- Work request:
Look through the entries below and extract exactly the lines from the one containing "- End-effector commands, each" through the one containing "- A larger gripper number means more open", ends included.
# # # #
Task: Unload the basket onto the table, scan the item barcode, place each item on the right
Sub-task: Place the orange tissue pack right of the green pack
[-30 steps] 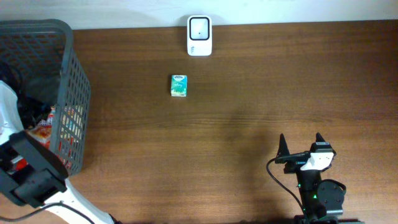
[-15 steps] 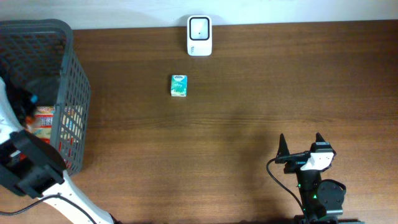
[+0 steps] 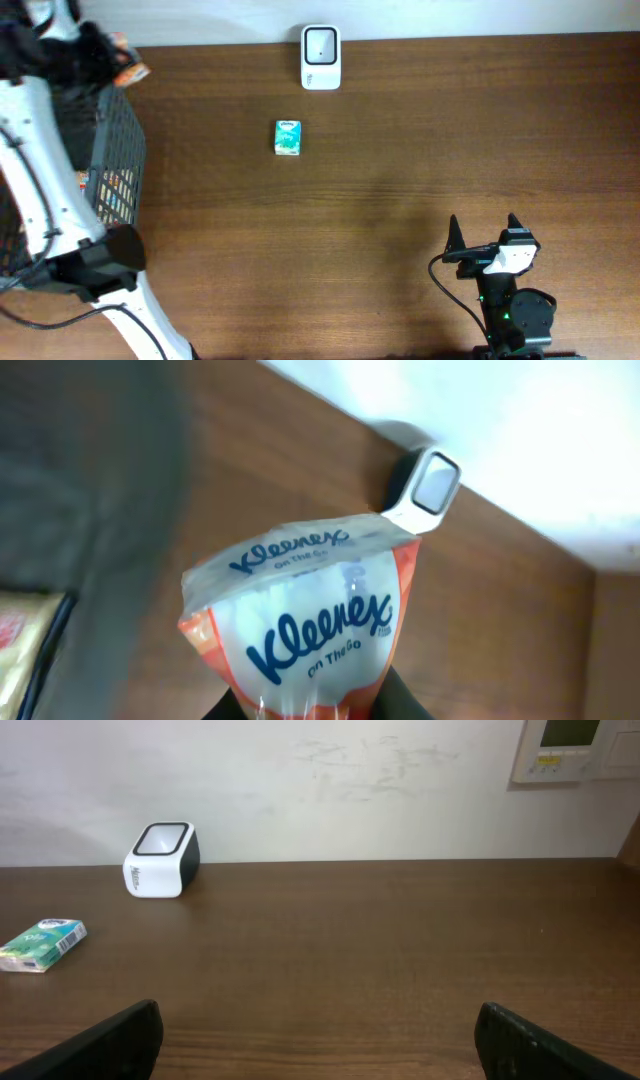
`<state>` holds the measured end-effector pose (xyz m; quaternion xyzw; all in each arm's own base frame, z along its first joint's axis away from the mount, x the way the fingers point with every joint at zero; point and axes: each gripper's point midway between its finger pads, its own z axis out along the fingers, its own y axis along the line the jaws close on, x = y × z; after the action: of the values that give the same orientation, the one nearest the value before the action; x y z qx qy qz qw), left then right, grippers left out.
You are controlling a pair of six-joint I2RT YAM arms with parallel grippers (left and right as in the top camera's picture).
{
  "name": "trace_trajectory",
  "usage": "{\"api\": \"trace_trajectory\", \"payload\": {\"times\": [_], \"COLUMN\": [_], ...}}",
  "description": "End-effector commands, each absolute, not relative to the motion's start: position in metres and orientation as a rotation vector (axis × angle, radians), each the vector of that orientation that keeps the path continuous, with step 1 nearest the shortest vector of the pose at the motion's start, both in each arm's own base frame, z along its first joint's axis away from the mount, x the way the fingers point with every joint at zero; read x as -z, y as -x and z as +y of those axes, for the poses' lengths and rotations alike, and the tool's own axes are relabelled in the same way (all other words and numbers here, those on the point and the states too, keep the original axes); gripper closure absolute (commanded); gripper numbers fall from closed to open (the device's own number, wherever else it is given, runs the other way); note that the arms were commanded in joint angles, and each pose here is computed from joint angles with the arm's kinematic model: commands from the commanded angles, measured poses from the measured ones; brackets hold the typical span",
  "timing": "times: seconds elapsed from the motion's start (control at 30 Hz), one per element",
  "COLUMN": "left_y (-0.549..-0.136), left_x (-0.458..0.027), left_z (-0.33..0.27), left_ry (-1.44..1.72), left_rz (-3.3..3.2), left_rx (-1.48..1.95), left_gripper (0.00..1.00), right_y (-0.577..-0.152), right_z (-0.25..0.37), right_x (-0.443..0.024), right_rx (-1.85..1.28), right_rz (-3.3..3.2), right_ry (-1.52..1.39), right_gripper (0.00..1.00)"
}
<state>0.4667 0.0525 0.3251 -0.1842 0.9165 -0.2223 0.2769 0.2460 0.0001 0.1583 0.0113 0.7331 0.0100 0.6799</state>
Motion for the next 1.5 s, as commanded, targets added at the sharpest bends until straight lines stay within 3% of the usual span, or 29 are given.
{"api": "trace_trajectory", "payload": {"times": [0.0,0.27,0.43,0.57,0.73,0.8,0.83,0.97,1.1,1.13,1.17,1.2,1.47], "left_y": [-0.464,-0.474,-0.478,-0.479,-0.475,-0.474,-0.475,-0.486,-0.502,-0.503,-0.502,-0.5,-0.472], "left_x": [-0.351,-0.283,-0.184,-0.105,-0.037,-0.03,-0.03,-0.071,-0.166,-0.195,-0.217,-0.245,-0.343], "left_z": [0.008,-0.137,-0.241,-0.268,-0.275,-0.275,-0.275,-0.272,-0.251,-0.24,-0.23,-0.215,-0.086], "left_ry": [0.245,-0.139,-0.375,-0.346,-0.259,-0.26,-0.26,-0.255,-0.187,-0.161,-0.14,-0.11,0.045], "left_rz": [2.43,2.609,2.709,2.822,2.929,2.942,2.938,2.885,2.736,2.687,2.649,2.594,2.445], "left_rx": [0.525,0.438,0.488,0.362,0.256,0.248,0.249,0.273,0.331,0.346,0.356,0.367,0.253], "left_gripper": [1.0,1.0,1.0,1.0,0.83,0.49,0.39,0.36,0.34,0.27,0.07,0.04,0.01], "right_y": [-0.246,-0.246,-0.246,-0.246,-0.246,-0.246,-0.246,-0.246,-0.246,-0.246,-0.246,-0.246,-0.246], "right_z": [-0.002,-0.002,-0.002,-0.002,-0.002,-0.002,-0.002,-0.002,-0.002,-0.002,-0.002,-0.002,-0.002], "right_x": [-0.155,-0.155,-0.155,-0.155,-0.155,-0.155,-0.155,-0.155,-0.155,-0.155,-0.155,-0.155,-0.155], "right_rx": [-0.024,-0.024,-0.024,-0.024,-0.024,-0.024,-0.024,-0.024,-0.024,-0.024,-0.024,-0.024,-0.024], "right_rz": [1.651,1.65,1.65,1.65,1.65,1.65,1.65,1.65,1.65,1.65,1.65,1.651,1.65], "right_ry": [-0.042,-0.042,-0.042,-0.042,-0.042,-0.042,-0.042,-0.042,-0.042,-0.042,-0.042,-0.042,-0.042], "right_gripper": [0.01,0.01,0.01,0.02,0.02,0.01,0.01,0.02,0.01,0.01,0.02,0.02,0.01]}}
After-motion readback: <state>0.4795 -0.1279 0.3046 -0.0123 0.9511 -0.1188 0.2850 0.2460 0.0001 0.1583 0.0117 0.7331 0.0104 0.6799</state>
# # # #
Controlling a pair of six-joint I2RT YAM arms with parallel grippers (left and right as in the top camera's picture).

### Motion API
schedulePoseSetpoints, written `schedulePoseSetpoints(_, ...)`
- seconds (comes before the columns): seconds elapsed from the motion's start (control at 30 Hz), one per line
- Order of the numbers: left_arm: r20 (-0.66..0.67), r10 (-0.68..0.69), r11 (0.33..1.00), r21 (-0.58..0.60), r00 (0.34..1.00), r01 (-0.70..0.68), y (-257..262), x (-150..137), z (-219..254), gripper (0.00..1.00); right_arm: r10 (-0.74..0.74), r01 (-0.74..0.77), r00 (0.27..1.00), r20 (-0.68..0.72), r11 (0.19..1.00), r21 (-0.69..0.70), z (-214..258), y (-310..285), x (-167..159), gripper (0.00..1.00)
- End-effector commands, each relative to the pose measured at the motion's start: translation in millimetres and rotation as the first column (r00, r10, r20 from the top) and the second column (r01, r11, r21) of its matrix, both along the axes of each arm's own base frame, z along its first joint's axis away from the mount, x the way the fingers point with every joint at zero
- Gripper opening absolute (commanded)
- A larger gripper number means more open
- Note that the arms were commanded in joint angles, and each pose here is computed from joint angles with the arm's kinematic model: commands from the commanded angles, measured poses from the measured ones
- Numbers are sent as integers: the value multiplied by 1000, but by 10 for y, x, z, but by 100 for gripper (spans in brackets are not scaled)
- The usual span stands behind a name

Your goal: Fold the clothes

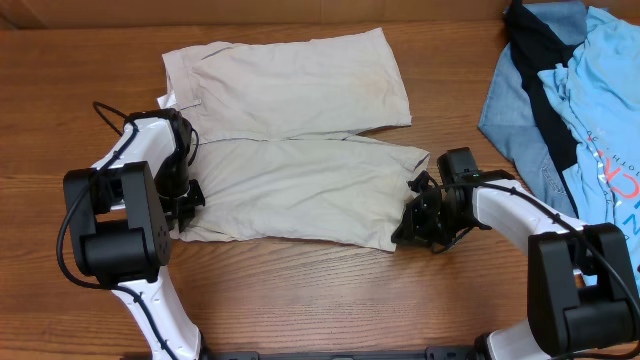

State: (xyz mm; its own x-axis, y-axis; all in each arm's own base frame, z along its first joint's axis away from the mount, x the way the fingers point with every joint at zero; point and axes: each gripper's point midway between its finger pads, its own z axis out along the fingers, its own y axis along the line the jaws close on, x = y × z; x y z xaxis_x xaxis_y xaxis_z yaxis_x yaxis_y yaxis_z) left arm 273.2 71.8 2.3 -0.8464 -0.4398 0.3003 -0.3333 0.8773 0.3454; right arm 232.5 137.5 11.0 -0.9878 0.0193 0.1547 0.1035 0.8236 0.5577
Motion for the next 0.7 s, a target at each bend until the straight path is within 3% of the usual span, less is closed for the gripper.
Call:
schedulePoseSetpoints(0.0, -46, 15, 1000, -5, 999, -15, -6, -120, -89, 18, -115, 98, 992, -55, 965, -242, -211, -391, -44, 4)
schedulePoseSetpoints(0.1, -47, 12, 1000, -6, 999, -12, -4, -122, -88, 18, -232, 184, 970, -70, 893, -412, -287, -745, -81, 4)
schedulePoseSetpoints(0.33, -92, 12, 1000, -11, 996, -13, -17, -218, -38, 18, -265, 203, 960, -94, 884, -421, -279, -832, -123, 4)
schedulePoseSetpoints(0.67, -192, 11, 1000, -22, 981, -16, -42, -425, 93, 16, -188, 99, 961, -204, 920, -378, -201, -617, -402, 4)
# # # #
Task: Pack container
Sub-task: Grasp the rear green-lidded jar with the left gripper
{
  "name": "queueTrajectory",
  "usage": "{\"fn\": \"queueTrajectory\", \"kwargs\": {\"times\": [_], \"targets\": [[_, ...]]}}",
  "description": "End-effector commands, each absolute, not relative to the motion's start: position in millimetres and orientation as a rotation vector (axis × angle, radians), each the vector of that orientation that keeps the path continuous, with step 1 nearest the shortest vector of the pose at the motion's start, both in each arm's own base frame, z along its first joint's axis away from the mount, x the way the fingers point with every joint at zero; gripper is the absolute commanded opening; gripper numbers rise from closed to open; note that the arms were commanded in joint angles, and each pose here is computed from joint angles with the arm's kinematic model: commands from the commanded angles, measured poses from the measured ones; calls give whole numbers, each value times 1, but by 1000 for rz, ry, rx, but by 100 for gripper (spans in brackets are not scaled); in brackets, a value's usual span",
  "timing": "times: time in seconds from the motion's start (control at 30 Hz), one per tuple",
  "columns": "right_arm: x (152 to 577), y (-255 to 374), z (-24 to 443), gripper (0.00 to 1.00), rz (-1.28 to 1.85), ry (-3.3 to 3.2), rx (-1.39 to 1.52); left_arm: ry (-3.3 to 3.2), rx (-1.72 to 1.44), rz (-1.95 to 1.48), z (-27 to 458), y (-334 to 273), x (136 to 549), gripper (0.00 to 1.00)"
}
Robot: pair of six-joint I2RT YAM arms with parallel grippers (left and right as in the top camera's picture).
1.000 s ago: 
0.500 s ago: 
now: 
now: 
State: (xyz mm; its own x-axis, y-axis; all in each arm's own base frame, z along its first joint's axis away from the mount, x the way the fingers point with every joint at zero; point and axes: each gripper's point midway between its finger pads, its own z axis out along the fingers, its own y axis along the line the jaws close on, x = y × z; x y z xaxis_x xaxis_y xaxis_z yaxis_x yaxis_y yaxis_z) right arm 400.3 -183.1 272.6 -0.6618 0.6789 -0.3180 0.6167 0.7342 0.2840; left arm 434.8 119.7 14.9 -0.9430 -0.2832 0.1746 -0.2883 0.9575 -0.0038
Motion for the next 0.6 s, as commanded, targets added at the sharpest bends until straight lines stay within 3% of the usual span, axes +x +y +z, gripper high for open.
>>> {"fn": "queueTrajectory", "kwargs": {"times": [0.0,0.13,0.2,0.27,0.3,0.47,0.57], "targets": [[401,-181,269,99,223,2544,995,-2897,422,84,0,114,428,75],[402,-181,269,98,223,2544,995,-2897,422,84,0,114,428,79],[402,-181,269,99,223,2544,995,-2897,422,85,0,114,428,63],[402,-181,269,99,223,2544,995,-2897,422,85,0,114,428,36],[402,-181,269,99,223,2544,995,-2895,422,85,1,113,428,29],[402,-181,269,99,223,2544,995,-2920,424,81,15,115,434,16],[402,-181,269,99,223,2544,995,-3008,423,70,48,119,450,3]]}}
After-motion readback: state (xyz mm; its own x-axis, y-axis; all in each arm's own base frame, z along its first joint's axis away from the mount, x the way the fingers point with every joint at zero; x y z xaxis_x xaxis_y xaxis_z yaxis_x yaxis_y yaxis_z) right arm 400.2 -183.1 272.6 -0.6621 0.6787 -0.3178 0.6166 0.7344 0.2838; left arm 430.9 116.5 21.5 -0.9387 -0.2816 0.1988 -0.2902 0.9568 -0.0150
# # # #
- The completed task:
- End-effector commands, each relative to the pose measured at the motion's start: translation in millimetres and rotation as the first column (r00, r10, r20 from the top) and the second column (r01, r11, r21) of its matrix, both along the axes of each arm's own base frame, z along its first joint's axis away from the mount, x the way the fingers point with every joint at zero
- Gripper opening absolute (commanded)
- A larger gripper number means more open

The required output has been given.